- [Exercise objective] Your answer consists of the lines in the data that contain "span". Copy each of them.
- - - -
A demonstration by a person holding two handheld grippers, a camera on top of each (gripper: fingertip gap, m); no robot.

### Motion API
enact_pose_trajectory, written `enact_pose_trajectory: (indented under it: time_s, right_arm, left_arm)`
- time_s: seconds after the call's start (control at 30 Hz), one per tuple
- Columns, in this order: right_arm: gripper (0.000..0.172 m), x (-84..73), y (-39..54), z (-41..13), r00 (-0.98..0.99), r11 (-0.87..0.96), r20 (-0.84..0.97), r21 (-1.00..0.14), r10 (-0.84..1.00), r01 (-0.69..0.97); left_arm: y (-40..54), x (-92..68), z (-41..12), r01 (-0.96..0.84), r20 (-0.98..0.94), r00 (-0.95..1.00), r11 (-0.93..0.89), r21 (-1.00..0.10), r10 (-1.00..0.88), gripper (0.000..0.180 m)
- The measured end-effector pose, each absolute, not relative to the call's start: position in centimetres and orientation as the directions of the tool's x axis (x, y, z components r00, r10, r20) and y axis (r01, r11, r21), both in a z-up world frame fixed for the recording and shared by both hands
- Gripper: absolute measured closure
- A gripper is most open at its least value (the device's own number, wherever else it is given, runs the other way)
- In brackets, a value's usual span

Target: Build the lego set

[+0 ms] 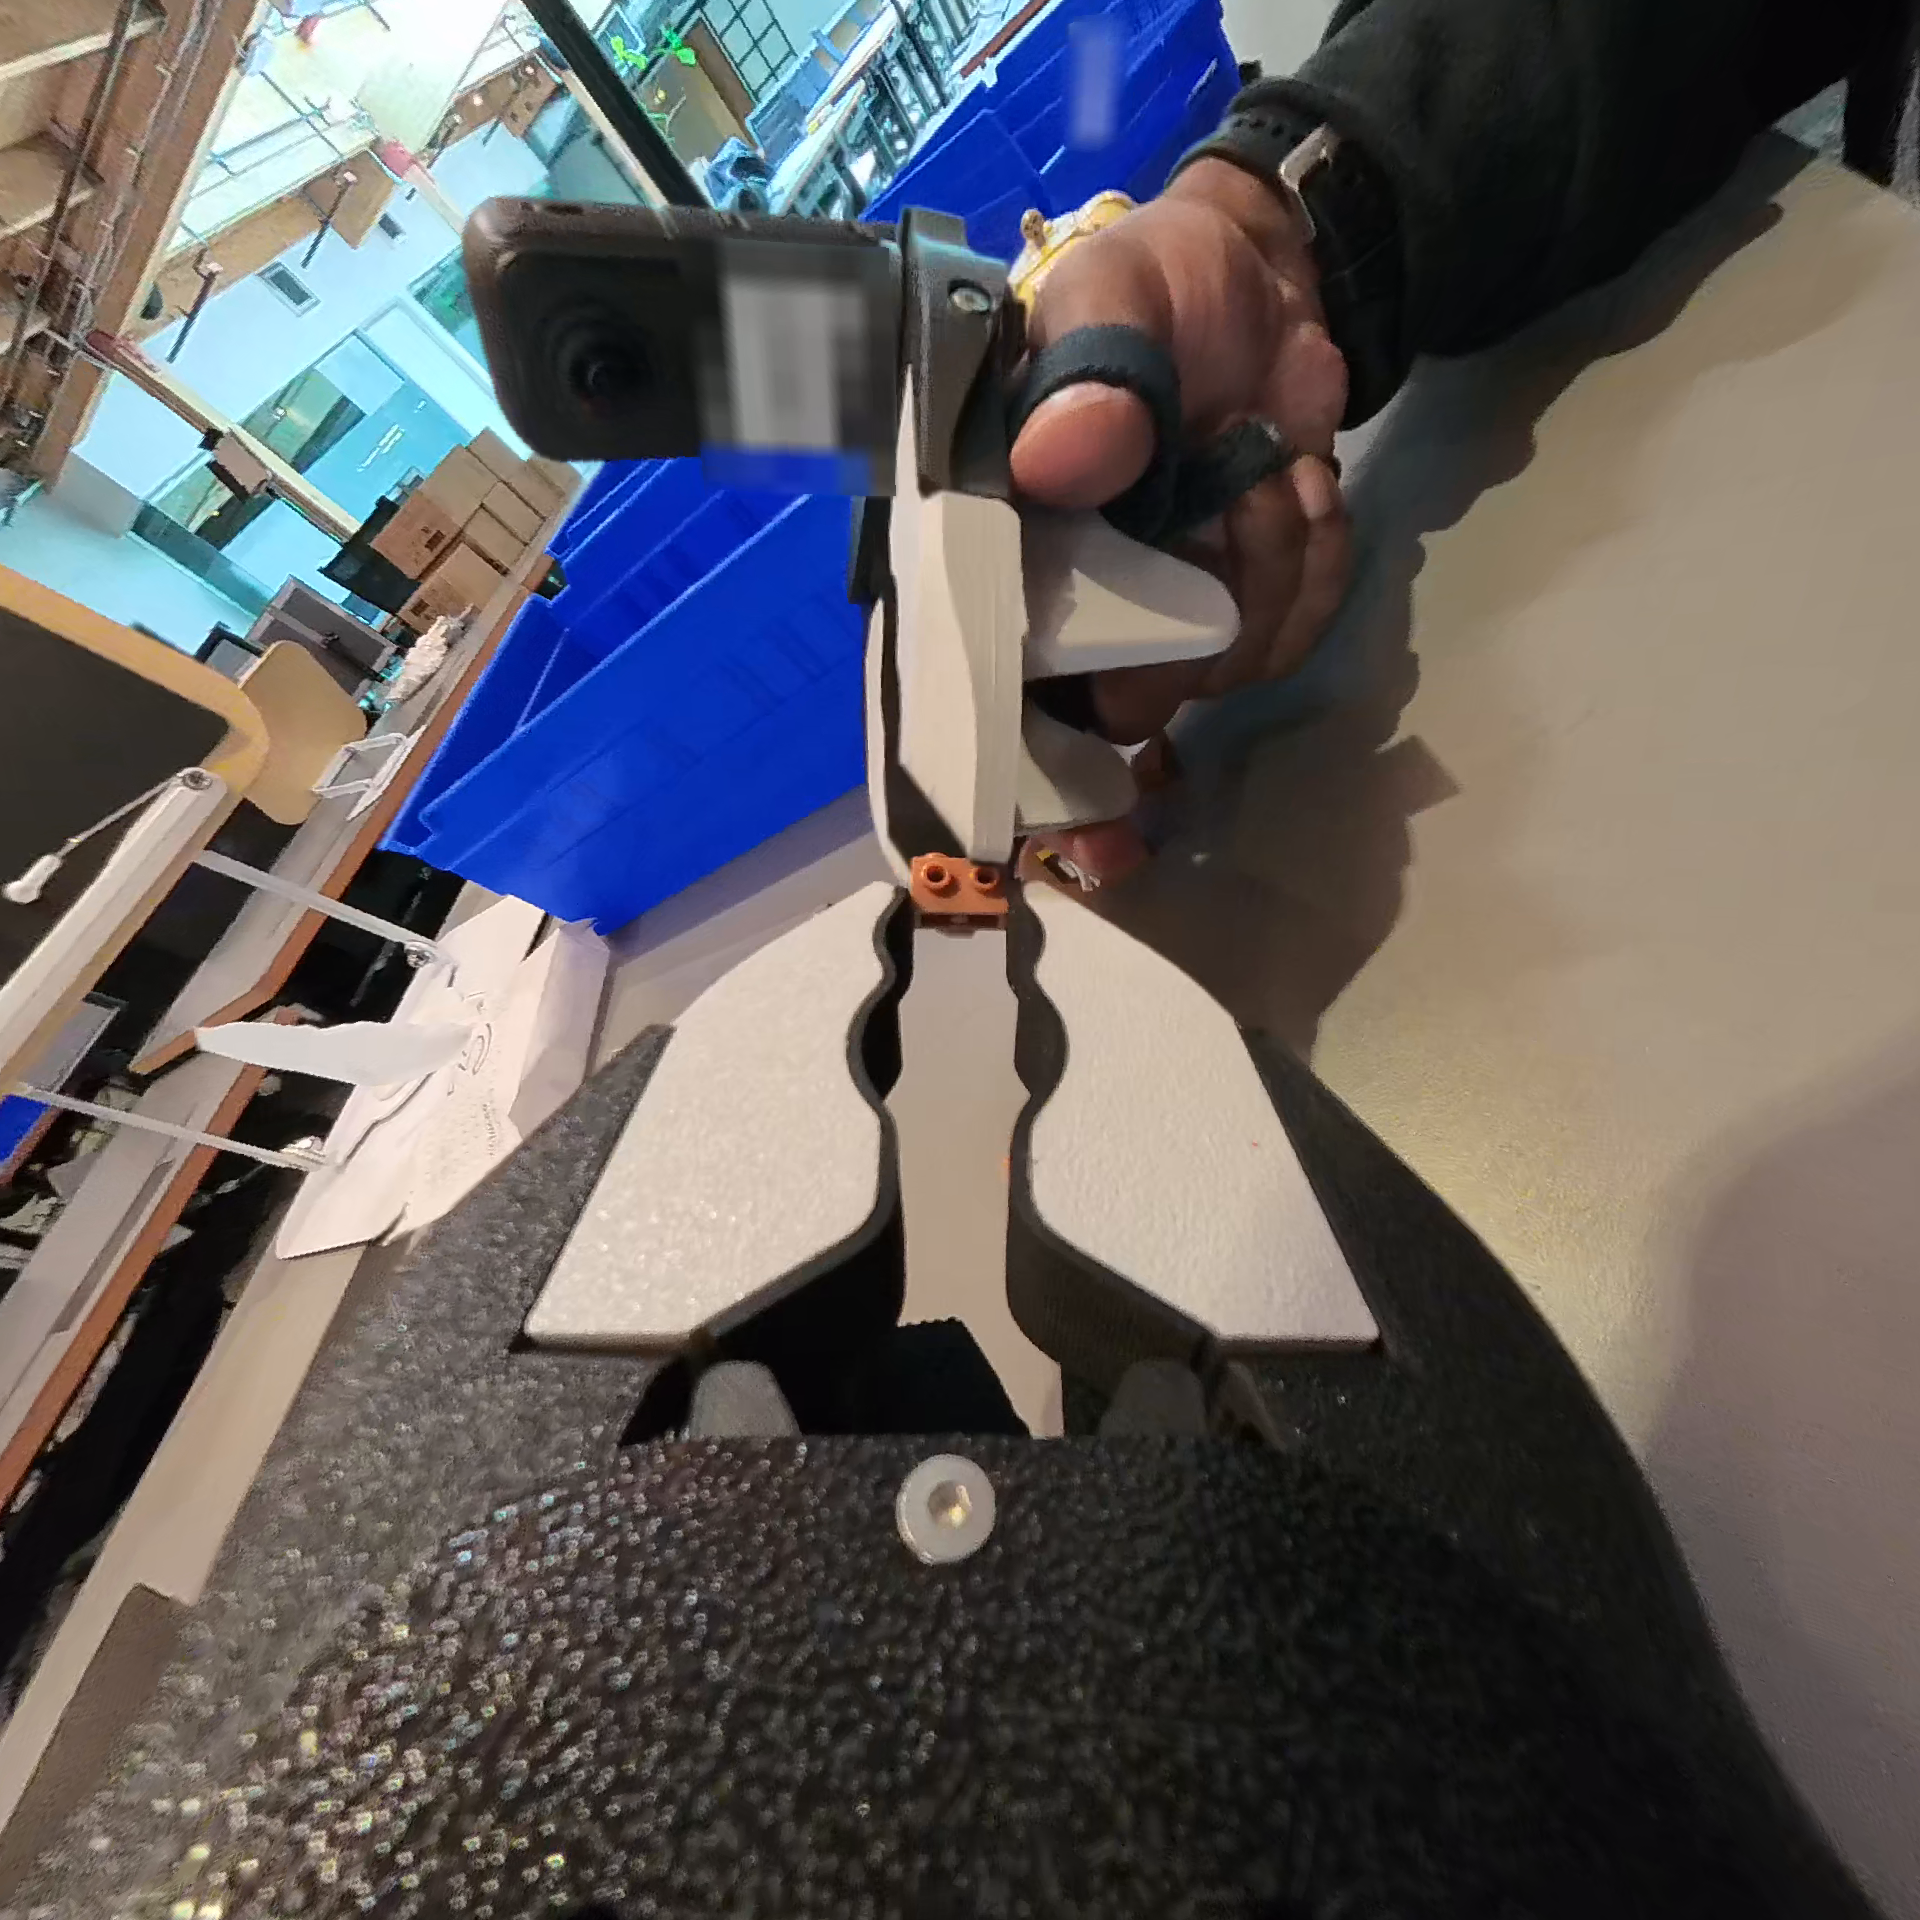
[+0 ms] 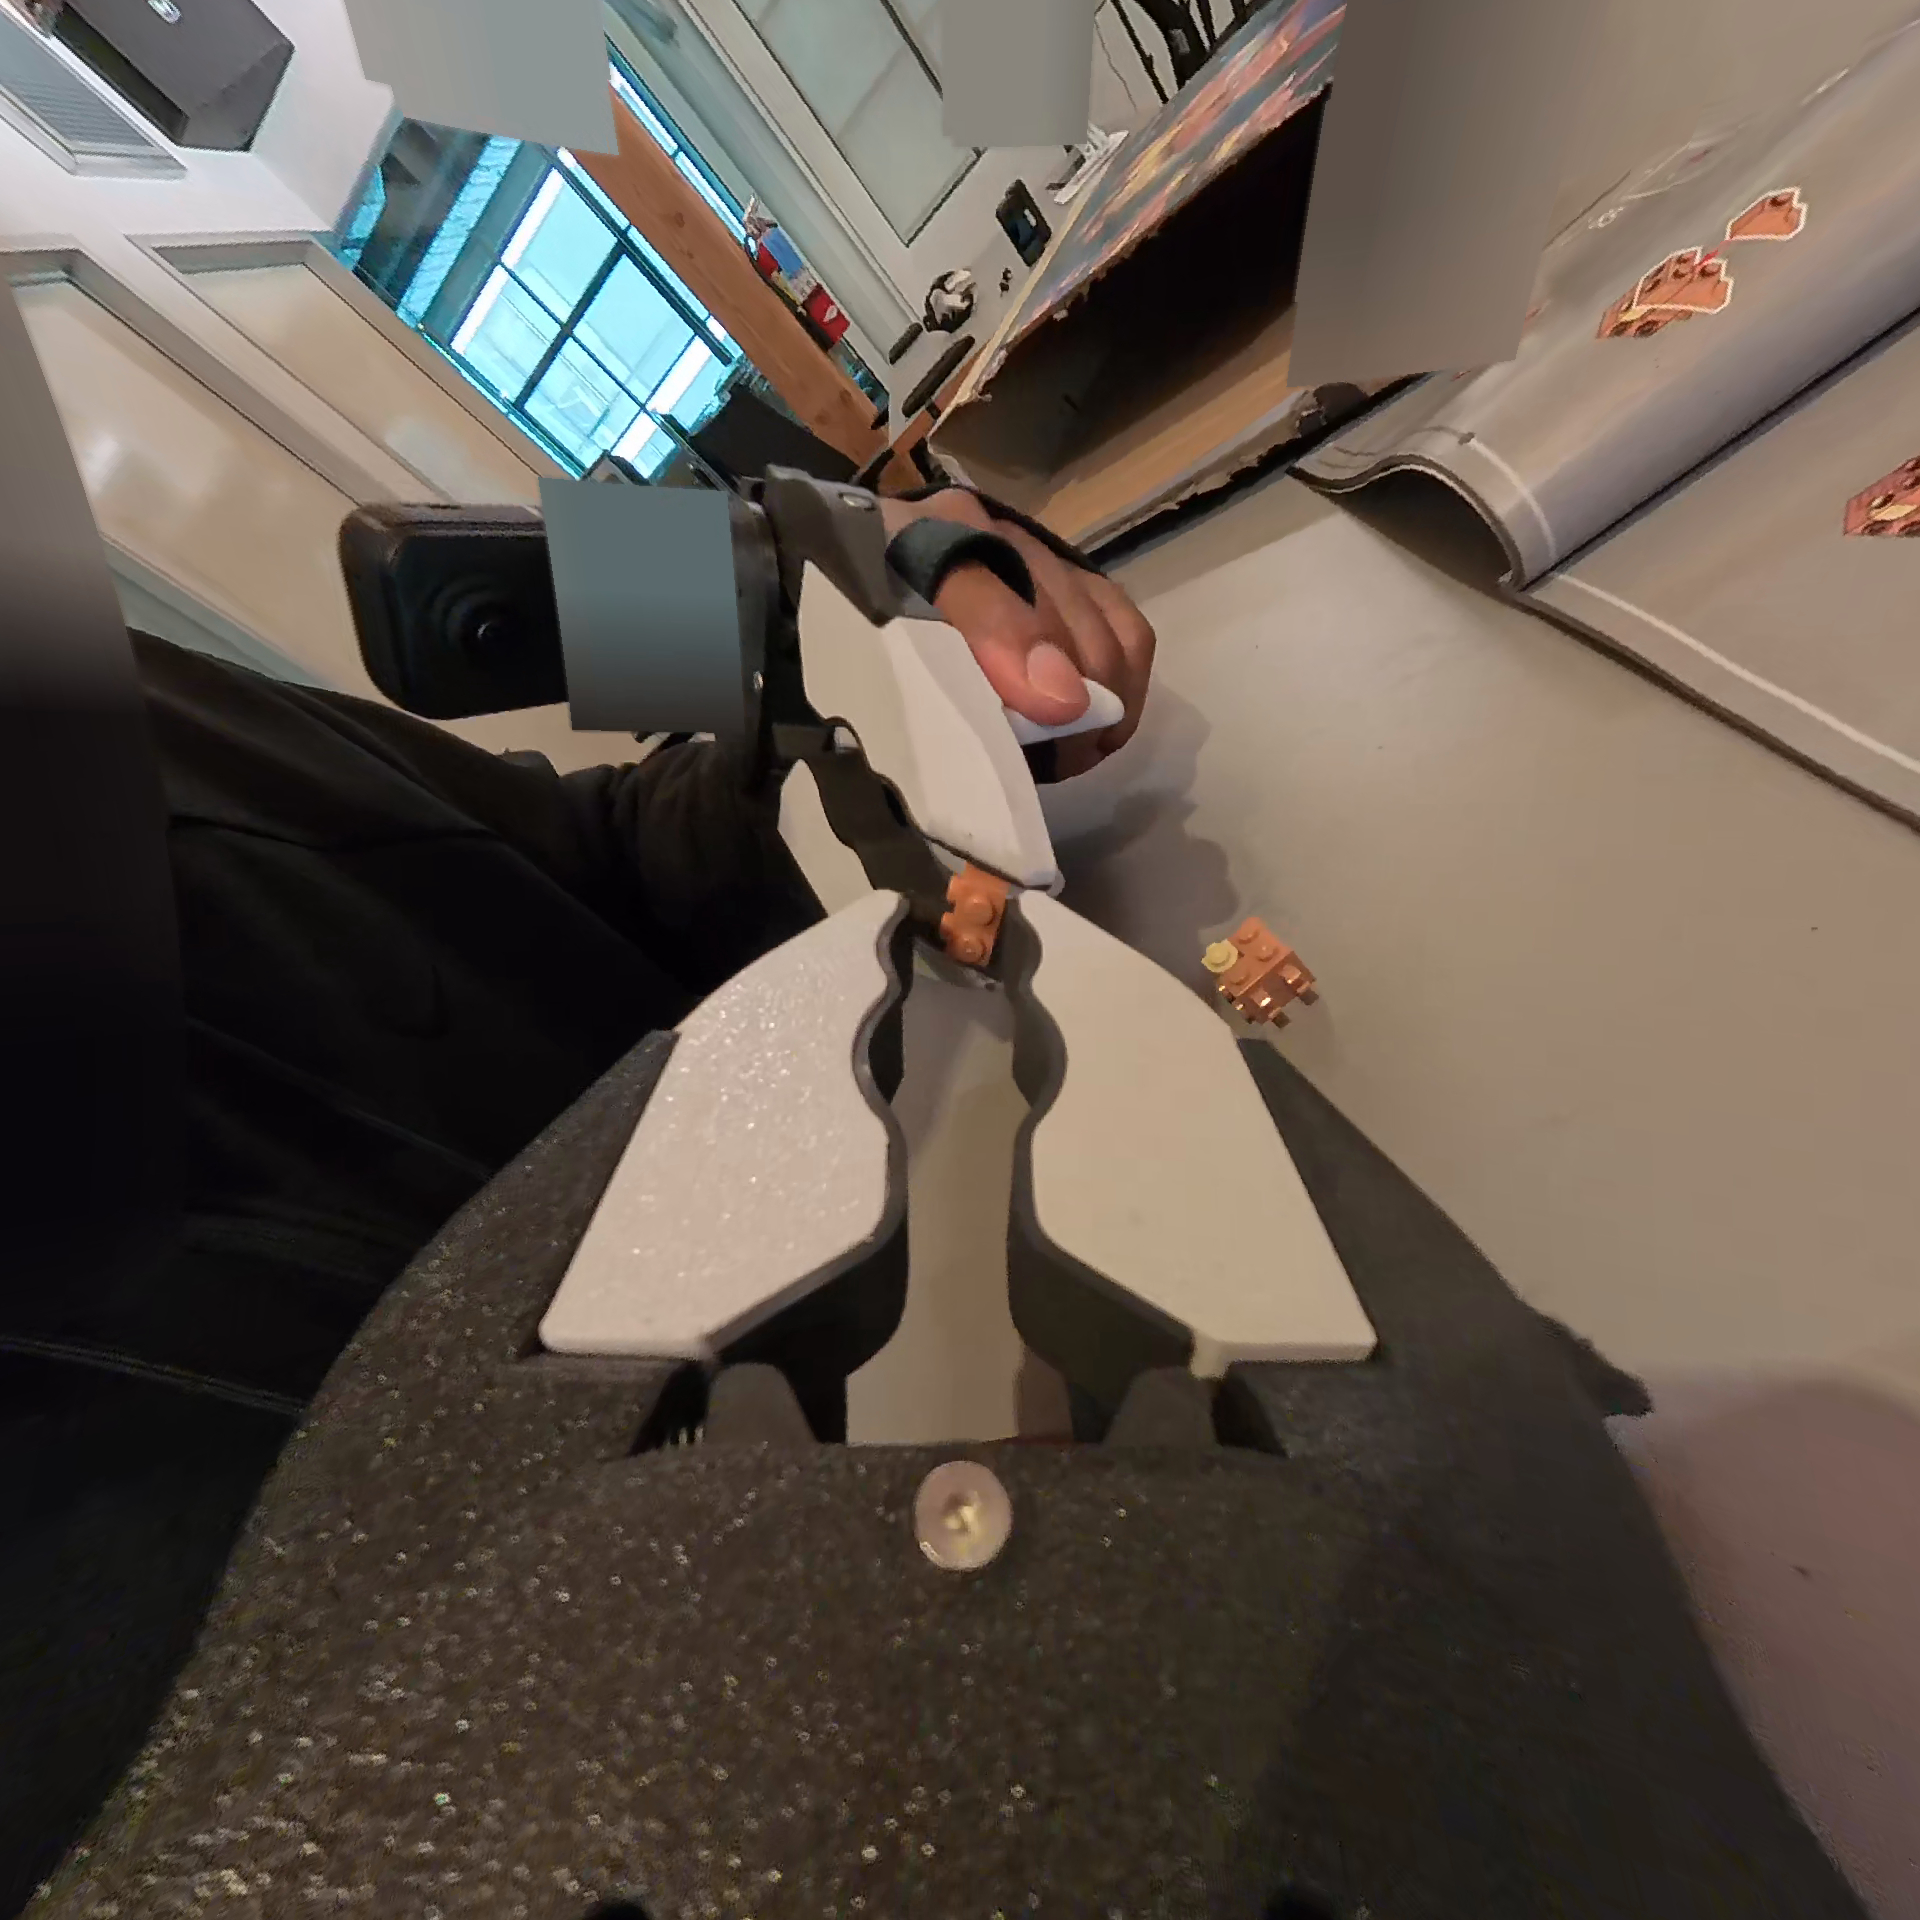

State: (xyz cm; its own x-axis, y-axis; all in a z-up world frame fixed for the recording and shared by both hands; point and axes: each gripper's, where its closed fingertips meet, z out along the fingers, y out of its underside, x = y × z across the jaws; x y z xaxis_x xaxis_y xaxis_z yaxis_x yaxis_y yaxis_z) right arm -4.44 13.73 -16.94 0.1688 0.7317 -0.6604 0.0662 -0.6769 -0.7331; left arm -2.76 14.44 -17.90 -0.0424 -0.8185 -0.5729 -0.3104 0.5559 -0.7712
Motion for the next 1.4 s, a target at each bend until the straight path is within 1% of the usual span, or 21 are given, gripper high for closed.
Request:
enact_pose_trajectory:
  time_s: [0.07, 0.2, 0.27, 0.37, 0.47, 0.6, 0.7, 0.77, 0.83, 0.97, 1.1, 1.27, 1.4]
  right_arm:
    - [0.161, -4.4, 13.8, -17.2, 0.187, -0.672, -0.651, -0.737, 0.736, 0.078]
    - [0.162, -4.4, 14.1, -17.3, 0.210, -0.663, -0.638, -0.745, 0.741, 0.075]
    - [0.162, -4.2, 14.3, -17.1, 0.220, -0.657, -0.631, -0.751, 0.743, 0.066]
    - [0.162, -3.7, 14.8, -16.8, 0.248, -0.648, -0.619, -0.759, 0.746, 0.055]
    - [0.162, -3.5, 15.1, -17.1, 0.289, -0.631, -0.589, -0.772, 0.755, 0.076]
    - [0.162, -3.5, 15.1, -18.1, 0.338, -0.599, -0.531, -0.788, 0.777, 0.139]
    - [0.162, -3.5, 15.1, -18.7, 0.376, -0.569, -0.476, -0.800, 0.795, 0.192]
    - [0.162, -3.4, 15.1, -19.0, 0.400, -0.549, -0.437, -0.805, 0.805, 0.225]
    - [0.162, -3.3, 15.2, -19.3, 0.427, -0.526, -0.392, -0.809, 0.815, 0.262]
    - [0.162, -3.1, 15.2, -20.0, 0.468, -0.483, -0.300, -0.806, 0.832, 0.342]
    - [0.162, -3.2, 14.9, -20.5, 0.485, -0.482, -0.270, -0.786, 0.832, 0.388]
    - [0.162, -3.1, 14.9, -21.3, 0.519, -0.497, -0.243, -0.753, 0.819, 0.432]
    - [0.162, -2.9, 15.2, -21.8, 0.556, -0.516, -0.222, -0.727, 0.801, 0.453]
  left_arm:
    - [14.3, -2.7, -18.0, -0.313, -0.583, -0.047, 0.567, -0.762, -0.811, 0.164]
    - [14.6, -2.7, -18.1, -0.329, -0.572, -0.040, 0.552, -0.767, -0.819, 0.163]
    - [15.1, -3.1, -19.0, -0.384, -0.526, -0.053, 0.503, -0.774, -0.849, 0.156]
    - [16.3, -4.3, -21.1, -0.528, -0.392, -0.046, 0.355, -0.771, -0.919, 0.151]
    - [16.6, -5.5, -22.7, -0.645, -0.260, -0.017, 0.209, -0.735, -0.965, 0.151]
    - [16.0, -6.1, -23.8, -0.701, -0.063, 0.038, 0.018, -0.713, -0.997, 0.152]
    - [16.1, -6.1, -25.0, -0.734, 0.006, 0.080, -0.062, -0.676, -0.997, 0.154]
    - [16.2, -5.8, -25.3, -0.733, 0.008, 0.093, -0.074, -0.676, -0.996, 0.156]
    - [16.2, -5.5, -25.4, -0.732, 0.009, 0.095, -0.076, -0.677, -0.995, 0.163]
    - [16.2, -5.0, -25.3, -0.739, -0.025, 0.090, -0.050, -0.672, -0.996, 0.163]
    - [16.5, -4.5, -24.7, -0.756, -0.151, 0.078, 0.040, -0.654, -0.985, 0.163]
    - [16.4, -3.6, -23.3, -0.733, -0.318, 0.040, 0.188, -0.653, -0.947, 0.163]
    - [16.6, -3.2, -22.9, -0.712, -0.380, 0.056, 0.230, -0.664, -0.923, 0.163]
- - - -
- [Written response]
- In brackets, a value's usual span
Motion for the next 1.4 s, a target at each bend until the straight path is within 1% of the usual span, or 21 are given, gripper high for closed.

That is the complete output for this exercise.